Zwei Unbekannte sind am Sonntagabend von Freiberg bis Benningen auf einer S-Bahn „gesurft“. Die Bundespolizei spricht von „lebensgefährlichem Leichtsinn“ – und ermittelt nun wegen eines gefährlichen Eingriffs in den Bahnverkehr.
Strecke wurde abgesucht
Eine Zeugin hatte die Nummer der Polizei gewählt, nachdem sie gegen 18 Uhr beobachtet hatte, wie zwei Personen am Bahnhof in Freiberg am Neckar auf den hinteren Zugteil einer abfahrbereiten S4 stiegen und so vermutlich bis zum nächsten Halt in Benningen mitfuhren. Dort traf die Polizei allerdings niemanden an.
Um auszuschließen, dass die blinden Passagiere auf der Strecke verunglückt sind, wurde die Bahnstrecke zwischen Freiberg und Benningen abgesucht, jedoch ohne Erfolg. Durch die hierfür nötige Sperrung kam es jedoch zu erheblichen Beeinträchtigungen im Bahnverkehr.
Die Bundespolizei ist nun auf der Suche nach weiteren Zeugen, die Hinweise zur Tat oder den Unbekannten geben können. Sie werden gebeten, sich unter Telefon 07 11 / 5 50 49 10 20 oder bpoli.stuttgart.oea@polizei.bund.de zu melden.

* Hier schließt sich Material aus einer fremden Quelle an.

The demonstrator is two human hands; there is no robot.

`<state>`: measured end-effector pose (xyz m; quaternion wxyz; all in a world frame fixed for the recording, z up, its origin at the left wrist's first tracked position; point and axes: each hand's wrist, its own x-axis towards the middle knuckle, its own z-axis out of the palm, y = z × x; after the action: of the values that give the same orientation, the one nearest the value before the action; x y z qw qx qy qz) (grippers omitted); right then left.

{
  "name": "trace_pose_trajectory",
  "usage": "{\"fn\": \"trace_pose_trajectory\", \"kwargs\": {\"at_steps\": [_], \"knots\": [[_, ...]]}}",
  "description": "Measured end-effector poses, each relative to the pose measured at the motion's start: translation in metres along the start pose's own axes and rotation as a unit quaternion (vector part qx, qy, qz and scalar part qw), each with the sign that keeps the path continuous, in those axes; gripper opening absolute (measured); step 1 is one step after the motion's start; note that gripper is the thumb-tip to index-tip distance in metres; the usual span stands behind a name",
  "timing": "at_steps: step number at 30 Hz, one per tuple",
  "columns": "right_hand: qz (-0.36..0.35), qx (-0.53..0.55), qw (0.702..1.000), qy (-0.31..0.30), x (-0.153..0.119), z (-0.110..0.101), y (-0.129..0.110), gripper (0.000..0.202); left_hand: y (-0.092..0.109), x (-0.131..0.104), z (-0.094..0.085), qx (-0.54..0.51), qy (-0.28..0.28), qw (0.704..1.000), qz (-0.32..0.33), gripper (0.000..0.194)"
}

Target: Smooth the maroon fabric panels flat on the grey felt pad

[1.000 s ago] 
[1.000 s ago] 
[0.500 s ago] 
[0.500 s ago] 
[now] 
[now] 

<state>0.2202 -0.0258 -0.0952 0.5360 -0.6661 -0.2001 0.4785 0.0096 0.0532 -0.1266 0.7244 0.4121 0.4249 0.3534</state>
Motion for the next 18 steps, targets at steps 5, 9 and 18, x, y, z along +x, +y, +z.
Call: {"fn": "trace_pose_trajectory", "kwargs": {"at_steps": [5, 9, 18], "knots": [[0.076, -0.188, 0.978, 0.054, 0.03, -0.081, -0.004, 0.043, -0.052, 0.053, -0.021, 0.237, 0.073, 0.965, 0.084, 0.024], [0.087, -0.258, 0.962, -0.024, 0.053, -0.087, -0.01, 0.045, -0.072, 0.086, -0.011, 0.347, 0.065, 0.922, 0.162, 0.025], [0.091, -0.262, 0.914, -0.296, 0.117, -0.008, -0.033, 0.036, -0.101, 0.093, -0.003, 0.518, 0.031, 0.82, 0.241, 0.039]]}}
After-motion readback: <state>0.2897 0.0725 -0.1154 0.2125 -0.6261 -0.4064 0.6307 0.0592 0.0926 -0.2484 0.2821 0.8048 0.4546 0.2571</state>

Oberleitung führt 15 000 Volt
Weiterhin weist die Bundespolizei darauf hin, dass das Mitfahren auf Zügen lebensgefährlich ist. Aufgrund der hohen Geschwindigkeiten kann es vorkommen, dass S-Bahn-Surfer den Halt verlieren und gegen Hindernisse wie Oberleitungsmasten, Schilder oder Bäume prallen. Vielen sei nicht bewusst, dass die Oberleitung eine Spannung von 15 000 Volt führt. Schon bei bloßer Annäherung kann es zu einem lebensbedrohlichen Stromüberschlag kommen. Hierzu muss man die Oberleitung nicht einmal berühren.